As he absently tied the poker into hard knots with his nervous fingers, I watched him with some interest. Suddenly he turned toward me:--

"Do you think I'm handsome, young woman?"

"Not cla.s.sically beautiful," I returned calmly; "but you have, if I may so express myself, an abstract manliness,--a sincere and wholesome barbarity which, involving as it does the naturalness"--But I stopped, for he yawned at that moment,--an action which singularly developed the immense breadth of his lower jaw,--and I saw he had forgotten me.

Presently he turned to the houskeeper,--

"Leave us."

The old woman withdrew with a curtsey.

Mr. Rawjester deliberately turned his back upon me and remained silent for twenty minutes. I drew my shawl the more closely around my shoulders and closed my eyes.

"You are the governess?" at length he said.

"I am, sir."

"A creature who teaches geography, arithmetic, and the use of the globes--ha!--a wretched remnant of femininity,--a skimp pattern of girlhood with a premature flavor of tea-leaves and morality. Ugh!"

I bowed my head silently.

"Listen to me, girl!" he said sternly; "this child you have come to teach--my ward--is not legitimate. She is the offspring of my mistress,--a common harlot. Ah! Miss Mix, what do you think of me now?"

"I admire," I replied calmly, "your sincerity. A mawkish regard for delicacy might have kept this disclosure to yourself. I only recognize in your frankness that perfect community of thought and sentiment which should exist between original natures." I looked up; he had already forgotten my presence, and was engaged in pulling off his boots and coat. This done, he sank down in an armchair before the fire, and ran the poker wearily through his hair. I could not help pitying him.

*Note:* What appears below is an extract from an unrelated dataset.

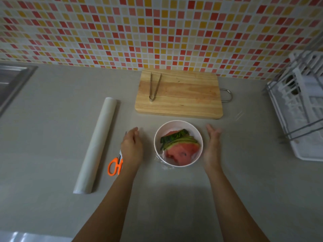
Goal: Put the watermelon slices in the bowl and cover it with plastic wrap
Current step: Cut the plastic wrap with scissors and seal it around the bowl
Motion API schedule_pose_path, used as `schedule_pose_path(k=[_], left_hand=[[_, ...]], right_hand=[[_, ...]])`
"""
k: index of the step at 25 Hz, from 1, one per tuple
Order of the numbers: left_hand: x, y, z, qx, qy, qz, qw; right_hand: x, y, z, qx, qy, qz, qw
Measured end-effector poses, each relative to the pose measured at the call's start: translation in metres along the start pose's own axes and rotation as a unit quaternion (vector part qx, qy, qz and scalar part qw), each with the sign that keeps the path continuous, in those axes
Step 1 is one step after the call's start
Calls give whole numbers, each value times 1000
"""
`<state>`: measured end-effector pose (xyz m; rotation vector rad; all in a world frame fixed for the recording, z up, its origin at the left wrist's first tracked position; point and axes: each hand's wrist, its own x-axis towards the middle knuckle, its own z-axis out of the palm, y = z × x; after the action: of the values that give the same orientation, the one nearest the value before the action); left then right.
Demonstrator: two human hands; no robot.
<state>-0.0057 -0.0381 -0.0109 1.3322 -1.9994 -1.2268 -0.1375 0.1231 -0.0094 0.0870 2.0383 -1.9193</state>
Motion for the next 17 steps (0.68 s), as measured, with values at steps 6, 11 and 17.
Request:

The wind howled dismally without, and the rain beat furiously against the windows. I crept toward him and seated myself on a low stool beside his chair.

Presently he turned, without seeing me, and placed his foot absently in my lap. I affected not to notice it. But he started and looked down.

"You here yet--Carrothead? Ah, I forgot. Do you speak French?"

"Oui, Monsier."

"Taisez-vous!" he said sharply, with singular purity of accent. I complied. The wind moaned fearfully in the chimney, and the light burned dimly. I shuddered in spite of myself. "Ah, you tremble, girl!"

"It is a fearful night."

"Fearful! Call you this fearful? Ha! ha! ha! Look! you wretched little atom, look!" and he dashed forward, and, leaping out of the window, stood like a statue in the pelting storm, with folded arms. He did not stay long, but in a few minutes returned by way of the hall chimney. I saw from the way that he wiped his feet on my dress that he had again forgotten my presence.

"You are a governess. What can you teach?" he asked, suddenly and fiercely thrusting his face in mine.

"Manners!" I replied calmly.

"Ha! teach _me!_"

"You mistake yourself," I said, adjusting my mittens. "Your manners require not the artificial restraint of society. You are radically polite; this impetuosity and ferociousness is simply the sincerity which is the basis of a proper deportment. Your instincts are moral; your better nature, I see, is religious. As St. Paul justly remarks--see chap. 6, 8, 9, and 10 "--

He seized a heavy candlestick, and threw it at me. I dodged it submissively but firmly.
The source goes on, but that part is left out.